Alongside images that portray Trump as a singular and hardworking leader, the text-heavy posts shared on his social media accounts denote what Fox describes as “brutalist.” Jezebel’s Stassa Edwards recently argued that the Trump administration’s aesthetic is inherently fascist in its “celebration of victory over an invisible enemy (‘the system’) expressed in aggressive terms, and the celebration of a heroic singular man with the rare ability to be active in a land of inaction.” It is also intentionally gaudy. An image published on Trump’s personal account a week ago, for instance, uses thick block letters and red, white, and blue coloring for an in-your-face patriotism typically reserved for a Budweiser Fourth of July commercial.

“They’ve popped out slogans in red so that even in scanning the brief amount of text, you come away with ‘strong again,’ ‘proud again,’ ‘safe again,’ which becomes arithmetic for making America great again,” Fox said. “The invocation to his supporters is that Obama’s America was weak and unsafe. It’s about revival, rebirth, to bring the country back to what it was. It’s simple phrases, it’s repetition, it’s almost like a child’s song.”

Even when it comes to maintaining professionalism in the design that comes out of the White House, Trump has thwarted expectations. Aside from photography that is uncentered, blurry, and generally appearing as though it were snapped on an aide’s smartphone, his team posts low-resolution images like this WhiteHouse.gov logo.

“Design-wise, we all know Obama admin places a great care into design both with voice and aesthetics to make his ‘brand’ friendly, engaging and visually appealing to both designers and mainstream,” said Shawna X, a designer and artist who has worked for brands like OkCupid, Adobe, and Nike, via email. “Trump does not give a shit about the creative community, so aesthetically speaking his team probably went on one of those ‘5 logos for 99 dollar’ websites or just did it themselves.”

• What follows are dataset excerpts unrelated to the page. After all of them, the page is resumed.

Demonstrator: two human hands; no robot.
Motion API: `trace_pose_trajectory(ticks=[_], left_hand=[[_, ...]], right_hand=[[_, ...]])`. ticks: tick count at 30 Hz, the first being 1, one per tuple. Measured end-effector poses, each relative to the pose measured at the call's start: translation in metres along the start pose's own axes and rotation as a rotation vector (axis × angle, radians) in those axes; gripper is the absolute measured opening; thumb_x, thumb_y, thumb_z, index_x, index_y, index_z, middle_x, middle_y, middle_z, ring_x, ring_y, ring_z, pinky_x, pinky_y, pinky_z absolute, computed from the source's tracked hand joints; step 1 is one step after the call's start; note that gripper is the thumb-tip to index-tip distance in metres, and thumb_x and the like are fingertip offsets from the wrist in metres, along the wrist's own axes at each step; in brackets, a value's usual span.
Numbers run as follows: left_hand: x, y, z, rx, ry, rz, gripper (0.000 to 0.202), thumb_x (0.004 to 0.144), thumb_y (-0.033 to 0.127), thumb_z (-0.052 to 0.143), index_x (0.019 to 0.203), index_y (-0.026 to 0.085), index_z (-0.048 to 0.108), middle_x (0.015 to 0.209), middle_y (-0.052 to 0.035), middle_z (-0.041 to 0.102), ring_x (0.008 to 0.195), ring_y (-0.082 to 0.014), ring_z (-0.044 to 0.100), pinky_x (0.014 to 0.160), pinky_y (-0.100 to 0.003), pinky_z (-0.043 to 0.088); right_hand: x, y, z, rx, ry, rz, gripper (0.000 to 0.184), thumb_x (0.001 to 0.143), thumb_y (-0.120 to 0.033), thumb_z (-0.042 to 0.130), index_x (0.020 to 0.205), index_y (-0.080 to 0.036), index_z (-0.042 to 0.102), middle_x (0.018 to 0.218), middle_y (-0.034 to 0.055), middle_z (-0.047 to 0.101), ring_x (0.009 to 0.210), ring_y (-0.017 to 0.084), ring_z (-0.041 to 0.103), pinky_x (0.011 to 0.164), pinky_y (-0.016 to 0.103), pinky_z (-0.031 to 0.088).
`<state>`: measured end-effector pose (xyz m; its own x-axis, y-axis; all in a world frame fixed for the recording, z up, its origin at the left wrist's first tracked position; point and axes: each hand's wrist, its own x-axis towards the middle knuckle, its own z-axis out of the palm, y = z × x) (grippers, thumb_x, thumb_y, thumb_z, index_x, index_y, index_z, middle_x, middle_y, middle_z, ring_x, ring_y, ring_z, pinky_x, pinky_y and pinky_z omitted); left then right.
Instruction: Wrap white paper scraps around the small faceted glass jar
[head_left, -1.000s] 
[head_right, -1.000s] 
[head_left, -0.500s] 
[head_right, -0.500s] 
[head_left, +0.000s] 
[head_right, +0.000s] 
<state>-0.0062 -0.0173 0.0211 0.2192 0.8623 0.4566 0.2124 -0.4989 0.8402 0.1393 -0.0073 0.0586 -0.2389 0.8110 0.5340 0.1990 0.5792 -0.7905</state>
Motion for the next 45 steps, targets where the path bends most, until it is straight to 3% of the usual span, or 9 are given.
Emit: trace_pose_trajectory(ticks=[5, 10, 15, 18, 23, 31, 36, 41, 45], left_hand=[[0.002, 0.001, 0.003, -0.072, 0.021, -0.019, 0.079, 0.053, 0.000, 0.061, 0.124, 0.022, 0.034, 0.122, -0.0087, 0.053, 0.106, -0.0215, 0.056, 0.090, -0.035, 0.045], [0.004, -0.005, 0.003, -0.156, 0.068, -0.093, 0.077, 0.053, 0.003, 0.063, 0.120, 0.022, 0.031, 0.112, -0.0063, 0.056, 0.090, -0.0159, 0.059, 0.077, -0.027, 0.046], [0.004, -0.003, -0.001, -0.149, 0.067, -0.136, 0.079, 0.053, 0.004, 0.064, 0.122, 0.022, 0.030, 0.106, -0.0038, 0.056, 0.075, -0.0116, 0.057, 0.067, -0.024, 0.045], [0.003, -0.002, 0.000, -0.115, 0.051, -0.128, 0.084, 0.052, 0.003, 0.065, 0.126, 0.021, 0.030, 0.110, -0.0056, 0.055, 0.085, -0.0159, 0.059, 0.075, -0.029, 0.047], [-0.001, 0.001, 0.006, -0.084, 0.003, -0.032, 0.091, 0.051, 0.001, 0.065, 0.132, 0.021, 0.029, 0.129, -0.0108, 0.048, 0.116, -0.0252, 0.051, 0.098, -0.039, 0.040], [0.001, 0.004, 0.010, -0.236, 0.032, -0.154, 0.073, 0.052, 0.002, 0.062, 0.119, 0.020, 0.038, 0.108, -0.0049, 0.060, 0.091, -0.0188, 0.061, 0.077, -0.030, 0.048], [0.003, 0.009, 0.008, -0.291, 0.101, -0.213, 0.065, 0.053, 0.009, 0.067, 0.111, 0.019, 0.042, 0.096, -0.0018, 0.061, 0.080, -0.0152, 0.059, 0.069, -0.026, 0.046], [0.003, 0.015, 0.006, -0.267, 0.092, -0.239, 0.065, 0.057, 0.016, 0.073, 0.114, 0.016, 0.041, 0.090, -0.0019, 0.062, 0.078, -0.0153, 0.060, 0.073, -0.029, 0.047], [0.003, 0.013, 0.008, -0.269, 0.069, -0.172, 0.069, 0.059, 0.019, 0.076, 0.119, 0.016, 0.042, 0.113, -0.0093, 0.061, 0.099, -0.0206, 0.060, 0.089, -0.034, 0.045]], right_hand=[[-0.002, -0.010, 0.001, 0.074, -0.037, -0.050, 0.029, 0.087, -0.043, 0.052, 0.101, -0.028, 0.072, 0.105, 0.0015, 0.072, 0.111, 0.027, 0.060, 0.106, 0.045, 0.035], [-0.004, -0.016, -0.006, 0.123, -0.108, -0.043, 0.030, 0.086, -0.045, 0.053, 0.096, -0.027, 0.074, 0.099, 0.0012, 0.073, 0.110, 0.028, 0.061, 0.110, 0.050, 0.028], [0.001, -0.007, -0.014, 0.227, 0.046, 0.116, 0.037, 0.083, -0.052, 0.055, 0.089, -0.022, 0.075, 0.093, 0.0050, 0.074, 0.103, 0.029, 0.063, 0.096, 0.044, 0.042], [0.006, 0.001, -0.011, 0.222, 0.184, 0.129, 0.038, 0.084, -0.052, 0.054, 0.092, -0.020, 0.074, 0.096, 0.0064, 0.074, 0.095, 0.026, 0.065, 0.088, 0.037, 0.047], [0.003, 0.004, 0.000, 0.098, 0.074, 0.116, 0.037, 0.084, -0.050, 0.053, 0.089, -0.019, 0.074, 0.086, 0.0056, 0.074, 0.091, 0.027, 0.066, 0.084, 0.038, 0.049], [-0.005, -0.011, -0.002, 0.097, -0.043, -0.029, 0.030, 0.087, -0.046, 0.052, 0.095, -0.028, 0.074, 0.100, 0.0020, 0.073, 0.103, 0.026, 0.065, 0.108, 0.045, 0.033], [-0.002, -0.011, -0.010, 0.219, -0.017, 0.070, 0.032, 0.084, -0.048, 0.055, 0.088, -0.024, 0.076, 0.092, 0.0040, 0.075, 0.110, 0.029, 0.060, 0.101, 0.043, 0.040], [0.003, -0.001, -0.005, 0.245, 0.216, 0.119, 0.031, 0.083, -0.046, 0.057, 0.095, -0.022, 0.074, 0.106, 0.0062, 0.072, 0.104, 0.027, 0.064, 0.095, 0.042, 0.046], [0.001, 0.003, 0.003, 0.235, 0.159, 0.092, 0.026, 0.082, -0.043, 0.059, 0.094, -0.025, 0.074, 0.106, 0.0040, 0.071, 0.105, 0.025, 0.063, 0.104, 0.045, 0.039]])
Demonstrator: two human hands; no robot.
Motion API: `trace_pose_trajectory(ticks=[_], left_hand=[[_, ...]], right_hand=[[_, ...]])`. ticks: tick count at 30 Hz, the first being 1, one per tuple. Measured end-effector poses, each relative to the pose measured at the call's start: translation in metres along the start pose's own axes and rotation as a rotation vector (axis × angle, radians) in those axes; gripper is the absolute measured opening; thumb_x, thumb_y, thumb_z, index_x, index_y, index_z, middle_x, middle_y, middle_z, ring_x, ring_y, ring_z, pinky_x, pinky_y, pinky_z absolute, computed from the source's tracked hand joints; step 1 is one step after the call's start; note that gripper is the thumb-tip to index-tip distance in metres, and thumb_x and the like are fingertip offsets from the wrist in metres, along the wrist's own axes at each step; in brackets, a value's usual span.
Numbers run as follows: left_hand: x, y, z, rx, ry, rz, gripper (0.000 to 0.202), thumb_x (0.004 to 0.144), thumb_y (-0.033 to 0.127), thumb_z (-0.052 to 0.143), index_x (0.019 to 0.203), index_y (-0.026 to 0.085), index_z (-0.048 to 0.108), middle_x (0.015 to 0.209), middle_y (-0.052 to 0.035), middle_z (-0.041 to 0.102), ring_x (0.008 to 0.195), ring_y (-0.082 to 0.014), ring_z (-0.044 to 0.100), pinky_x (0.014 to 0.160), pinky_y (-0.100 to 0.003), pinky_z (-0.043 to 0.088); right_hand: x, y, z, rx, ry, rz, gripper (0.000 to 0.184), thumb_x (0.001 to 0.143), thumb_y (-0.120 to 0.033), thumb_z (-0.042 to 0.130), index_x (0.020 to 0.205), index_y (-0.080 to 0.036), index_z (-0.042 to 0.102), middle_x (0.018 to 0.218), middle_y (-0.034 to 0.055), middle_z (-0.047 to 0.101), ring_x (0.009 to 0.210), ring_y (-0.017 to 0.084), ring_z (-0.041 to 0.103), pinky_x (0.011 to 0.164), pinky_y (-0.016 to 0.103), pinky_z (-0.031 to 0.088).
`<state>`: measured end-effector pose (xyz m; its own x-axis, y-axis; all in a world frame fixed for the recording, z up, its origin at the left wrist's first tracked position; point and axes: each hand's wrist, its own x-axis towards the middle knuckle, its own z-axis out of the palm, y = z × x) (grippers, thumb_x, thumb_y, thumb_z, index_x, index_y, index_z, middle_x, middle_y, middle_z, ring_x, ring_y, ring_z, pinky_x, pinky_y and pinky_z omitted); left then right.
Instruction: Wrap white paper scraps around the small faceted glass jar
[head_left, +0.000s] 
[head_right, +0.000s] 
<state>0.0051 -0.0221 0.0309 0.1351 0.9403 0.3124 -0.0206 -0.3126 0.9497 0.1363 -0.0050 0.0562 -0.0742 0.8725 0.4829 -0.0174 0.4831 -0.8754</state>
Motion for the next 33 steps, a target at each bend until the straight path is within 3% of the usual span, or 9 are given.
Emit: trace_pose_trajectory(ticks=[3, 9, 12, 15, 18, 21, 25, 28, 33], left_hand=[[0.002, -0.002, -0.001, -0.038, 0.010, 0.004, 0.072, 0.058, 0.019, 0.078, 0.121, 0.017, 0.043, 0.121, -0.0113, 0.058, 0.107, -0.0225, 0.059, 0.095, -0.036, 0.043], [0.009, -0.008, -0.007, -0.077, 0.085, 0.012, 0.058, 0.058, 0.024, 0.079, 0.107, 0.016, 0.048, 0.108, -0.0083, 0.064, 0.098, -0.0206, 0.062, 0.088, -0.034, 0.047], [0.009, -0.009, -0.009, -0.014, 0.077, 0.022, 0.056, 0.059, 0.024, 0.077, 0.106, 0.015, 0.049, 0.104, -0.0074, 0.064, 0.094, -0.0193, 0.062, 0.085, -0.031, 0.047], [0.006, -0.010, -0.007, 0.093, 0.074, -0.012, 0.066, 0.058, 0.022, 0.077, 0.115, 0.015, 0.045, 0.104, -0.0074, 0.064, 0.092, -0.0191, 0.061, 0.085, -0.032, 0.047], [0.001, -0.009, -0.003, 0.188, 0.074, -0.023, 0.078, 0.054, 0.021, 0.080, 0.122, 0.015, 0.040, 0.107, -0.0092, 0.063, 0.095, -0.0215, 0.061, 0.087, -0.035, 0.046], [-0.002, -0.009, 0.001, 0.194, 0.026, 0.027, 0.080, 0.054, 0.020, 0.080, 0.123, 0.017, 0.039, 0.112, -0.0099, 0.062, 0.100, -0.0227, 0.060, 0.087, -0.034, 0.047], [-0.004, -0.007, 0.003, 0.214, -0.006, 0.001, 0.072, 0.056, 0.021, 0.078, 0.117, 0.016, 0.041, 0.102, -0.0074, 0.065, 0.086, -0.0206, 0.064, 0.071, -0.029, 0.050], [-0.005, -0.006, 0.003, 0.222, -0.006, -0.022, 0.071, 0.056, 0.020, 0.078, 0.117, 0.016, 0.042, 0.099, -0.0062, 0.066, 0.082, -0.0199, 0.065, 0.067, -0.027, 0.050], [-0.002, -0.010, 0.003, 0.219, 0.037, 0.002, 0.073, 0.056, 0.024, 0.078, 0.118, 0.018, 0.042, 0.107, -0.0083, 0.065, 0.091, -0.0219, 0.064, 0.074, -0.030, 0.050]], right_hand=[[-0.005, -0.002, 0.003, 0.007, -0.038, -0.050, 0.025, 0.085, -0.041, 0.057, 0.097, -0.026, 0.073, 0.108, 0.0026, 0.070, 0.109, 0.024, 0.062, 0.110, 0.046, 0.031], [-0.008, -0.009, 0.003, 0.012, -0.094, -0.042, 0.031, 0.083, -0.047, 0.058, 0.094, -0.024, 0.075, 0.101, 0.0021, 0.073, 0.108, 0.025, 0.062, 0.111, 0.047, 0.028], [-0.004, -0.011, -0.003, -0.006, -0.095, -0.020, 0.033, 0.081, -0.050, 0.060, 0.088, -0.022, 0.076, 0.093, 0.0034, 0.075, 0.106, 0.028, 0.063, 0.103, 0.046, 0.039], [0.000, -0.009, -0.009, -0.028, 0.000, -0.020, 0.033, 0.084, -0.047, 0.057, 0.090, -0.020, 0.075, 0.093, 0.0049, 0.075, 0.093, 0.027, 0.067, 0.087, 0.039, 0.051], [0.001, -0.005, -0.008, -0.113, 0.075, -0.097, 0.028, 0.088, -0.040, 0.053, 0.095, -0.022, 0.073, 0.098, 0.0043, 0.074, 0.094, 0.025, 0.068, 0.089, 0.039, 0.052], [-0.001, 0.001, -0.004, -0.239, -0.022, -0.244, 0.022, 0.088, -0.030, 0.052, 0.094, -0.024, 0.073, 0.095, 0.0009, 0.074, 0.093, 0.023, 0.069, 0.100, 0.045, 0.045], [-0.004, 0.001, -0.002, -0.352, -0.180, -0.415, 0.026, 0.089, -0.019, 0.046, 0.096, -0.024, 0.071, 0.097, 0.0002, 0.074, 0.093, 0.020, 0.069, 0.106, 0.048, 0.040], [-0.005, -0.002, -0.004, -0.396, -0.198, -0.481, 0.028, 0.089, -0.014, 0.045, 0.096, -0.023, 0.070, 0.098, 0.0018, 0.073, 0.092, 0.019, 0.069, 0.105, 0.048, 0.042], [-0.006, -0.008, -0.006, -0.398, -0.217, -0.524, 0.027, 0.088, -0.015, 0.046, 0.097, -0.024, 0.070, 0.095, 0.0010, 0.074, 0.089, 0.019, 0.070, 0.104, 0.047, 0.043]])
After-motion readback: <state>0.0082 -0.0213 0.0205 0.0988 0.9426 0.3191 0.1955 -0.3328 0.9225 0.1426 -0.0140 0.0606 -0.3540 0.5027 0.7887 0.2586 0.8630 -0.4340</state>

The Trump administration’s output will likely improve over time as Trump adds more staff members. According to Schulman — who herself was hired in the fifth month of Obama’s presidency — it took a while for his digital outreach team to gain its footing and establish a consistent publishing schedule. Trump’s team has already hinted at improvement in the slightly more subtle graphic images released around the announcement of Trump’s Supreme Court nominee last week. But according to Fox, publishing well-designed output may not be a strategic priority for the administration.

“I don’t look at their feeds and think, ‘Wow, this is an intelligent, sensitive person,’” Fox said. “I’ve got to be pretty honest, I don’t think that’s what they’re looking for. His supporters could care less about typefaces or layout or messaging. It’s almost as if those niceties are a sign of weakness.”

For the most part, that divide in design quality between Democratic and Republican candidates is a consistent theme. Campbell says most Republican candidates are much less savvy at social media, but Trump has harnessed the scrappy internet meme aesthetic that some people feel is more authentic.

“What a website should look like and what resonates on social media are two entirely different things,” he said. “There’s a reason why these pixelated, crappy GIFs and these sloppy designs do so well. It’s because they’re hilarious or they’re just treating the candidate in a way that we’re used to from the BuzzFeeds of the world. Different parts of an online apparatus should serve different purposes.”

Still, the Obama staff that helped build the digital infrastructure that is now at Trump’s fingertips hopes his administration will find more meaningful ways to communicate with the public.

“If and when they do, hopefully it’s still with the same positive intent that we did, and not something that’s totally heinous and manipulative,” Axios said. “It’s about: How do we use the resources that we have to communicate goodwill and to unite the American people?”